- Bede Location of Bede in Manitoba
- Coordinates: 49°23′56″N 100°58′7″W﻿ / ﻿49.39889°N 100.96861°W
- Country: Canada
- Province: Manitoba
- Region: Westman Region
- Census Division: No. 5

Government
- • MP: Grant Jackson
- • MLA: Doyle Piwniuk
- Time zone: UTC−6 (CST)
- • Summer (DST): UTC−5 (CDT)
- Area code: 204
- NTS Map: 062F07
- GNBC Code: GACBL

= Bede, Manitoba =

Bede is a community in the Municipality of Two Borders, Manitoba, Canada. The community is located at the intersection of Highway 345 & Highway 83 between the communities of Broomhill and Bernice, approximately 115 km south-west of Brandon, Manitoba only 16 km north of the Town of Melita. Very little remains of Bede, only a historic school house and the community cemetery remain.

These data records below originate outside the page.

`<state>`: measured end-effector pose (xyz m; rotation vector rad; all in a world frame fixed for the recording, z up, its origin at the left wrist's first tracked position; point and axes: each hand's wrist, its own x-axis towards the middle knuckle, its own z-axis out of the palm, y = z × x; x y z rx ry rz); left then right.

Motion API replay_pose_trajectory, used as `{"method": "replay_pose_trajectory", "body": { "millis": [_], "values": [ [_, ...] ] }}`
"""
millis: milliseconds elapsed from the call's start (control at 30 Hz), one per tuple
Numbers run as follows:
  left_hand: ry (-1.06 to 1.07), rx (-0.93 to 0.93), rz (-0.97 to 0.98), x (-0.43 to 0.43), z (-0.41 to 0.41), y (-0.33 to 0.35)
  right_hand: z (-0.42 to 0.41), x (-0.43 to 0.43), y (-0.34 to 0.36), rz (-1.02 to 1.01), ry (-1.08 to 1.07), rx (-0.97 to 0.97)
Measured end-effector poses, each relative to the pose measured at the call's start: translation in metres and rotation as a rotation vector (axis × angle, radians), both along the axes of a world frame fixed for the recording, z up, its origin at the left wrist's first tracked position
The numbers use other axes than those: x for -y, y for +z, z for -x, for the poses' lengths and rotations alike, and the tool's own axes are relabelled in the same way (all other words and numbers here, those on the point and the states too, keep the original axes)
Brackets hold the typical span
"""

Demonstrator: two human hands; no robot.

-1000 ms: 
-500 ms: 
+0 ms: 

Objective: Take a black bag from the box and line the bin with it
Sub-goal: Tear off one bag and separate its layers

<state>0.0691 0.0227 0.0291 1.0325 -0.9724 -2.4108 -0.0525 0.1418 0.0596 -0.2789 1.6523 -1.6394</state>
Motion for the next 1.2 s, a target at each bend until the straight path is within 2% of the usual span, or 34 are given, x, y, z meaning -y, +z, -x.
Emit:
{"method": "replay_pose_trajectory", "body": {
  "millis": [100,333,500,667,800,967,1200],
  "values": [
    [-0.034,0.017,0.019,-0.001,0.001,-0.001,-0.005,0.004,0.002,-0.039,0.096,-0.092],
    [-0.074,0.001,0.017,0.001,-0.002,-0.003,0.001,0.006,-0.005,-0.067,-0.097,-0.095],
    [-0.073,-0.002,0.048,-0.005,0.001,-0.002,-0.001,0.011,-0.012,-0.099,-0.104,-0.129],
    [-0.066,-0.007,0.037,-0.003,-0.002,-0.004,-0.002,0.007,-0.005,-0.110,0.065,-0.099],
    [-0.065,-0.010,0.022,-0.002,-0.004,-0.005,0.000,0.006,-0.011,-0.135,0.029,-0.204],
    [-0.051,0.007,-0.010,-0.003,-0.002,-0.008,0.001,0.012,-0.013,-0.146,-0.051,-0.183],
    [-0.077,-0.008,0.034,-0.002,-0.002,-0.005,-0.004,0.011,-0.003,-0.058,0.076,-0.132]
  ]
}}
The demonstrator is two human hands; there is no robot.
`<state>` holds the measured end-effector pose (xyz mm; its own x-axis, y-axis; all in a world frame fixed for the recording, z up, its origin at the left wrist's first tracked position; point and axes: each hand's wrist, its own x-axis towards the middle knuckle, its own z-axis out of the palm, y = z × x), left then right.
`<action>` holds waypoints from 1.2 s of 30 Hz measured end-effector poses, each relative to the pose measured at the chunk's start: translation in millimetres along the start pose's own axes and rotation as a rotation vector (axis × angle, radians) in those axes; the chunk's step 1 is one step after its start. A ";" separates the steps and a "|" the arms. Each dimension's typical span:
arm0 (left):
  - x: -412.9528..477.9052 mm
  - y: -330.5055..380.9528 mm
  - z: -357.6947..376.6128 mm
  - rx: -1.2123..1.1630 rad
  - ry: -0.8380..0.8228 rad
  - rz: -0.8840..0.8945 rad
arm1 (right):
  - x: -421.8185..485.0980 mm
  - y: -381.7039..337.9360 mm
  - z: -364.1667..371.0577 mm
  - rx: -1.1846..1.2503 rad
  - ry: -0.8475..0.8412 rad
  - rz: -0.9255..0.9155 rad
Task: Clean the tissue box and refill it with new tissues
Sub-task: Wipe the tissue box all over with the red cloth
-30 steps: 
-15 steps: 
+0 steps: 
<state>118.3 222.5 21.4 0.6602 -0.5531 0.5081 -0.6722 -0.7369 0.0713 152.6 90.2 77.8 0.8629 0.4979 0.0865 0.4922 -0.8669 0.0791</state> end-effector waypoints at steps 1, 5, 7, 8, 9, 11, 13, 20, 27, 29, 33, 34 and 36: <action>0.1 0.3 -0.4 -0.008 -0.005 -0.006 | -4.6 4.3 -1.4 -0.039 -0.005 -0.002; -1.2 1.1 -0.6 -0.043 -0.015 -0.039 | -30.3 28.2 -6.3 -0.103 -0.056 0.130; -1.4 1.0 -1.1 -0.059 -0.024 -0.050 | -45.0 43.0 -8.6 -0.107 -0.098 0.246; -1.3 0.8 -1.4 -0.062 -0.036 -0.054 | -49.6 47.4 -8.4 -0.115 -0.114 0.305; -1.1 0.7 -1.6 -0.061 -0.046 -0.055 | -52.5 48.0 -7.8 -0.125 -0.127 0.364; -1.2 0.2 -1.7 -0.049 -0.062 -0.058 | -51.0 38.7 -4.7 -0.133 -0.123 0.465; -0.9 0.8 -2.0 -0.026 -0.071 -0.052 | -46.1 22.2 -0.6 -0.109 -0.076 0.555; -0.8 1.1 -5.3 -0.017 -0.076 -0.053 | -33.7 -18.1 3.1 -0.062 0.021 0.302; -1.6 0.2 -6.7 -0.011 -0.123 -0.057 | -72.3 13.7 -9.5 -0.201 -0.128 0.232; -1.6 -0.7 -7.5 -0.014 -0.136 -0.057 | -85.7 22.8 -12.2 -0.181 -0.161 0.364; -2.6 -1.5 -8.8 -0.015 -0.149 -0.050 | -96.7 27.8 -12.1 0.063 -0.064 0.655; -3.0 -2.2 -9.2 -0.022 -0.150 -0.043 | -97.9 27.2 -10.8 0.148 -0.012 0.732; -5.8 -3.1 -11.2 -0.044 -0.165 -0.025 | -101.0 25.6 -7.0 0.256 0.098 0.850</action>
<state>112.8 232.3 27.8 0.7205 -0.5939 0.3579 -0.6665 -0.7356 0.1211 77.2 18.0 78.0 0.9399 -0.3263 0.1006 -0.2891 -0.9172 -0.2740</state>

The first Post Office, located on 30-5-26W, was opened under the name of Shilson in 1897. It became Ruth in 1908 and was located on 18-5-26W. The P.O. became Bede in 1925. It became a Canadian Pacific railway point in 1906.

==Infrastructure==

Bede is served by Manitoba highways 345 and 83.